Published in final edited form as: Nurse Pract. 2012 Aug 10;37(8):14–21. doi: 10.1097/01.NPR.0000415871.60058.69

Considerations for Managing the Metabolic Syndrome in Women

Kelly Bosak 1
PMCID: PMC4129393  NIHMSID: NIHMS540044  PMID: 22760240

Case Study

The patient is a 38 year old Hispanic female with a history of hypertension, dyslipidemia, and body mass index (BMI) in the overweight category. She reports a sedentary lifestyle with no regular physical activity. She does not smoke. She denies alcohol and illicit drug use. Her mother and father are alive and well. She was referred to a Cardiology lipid specialist by her primary provider for persistent dyslipidemia (high triglycerides >300 mg/dL and low HDL cholesterol <30 mg/dL), despite Lipitor 20 mg daily for 3 months.

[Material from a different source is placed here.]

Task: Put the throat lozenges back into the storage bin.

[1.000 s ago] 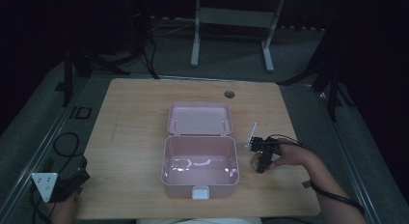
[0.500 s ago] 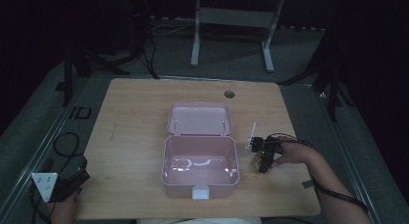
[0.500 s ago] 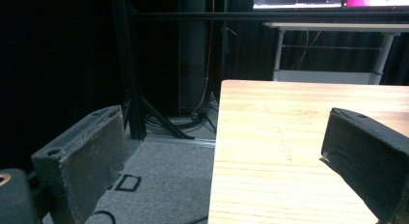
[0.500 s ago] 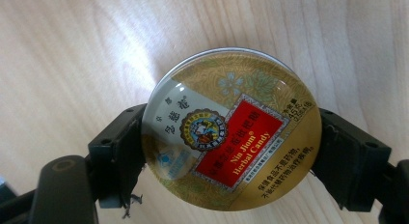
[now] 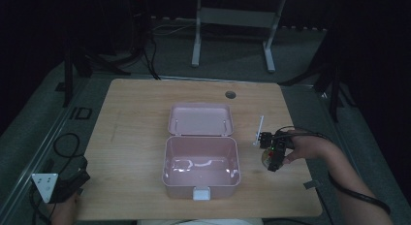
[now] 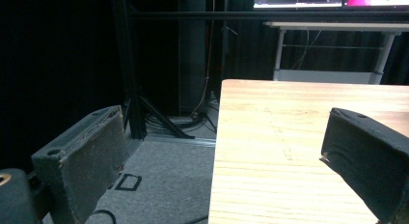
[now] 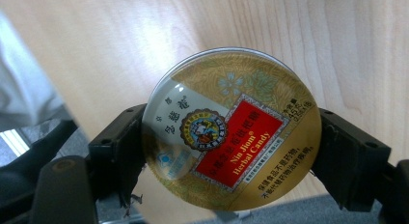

The patient returns to the primary care clinic for ongoing follow-up after consultation with the lipid specialist six months ago. At this visit, physical exam reveals blood pressure 123/78 mm Hg, heart rate 84, height 5′5″, weight 179 pounds (BMI 29.8 kg/m2). The primary provider notes that the Lipitor was discontinued by the lipid specialist, and the patient has been taking fenofibrate 140 mg daily and Omega-3 Fatty Acids (Fish Oil) 4 grams daily for the past 3 months. Fasting lipid profile completed two days prior to today’s visit reveals: total Cholesterol 170 mg/dL, triglycerides 240 mg/dL, HDL cholesterol 40 mg/dL, LDL cholesterol 90 mg/dL, and fasting serum glucose 101 mg/dL.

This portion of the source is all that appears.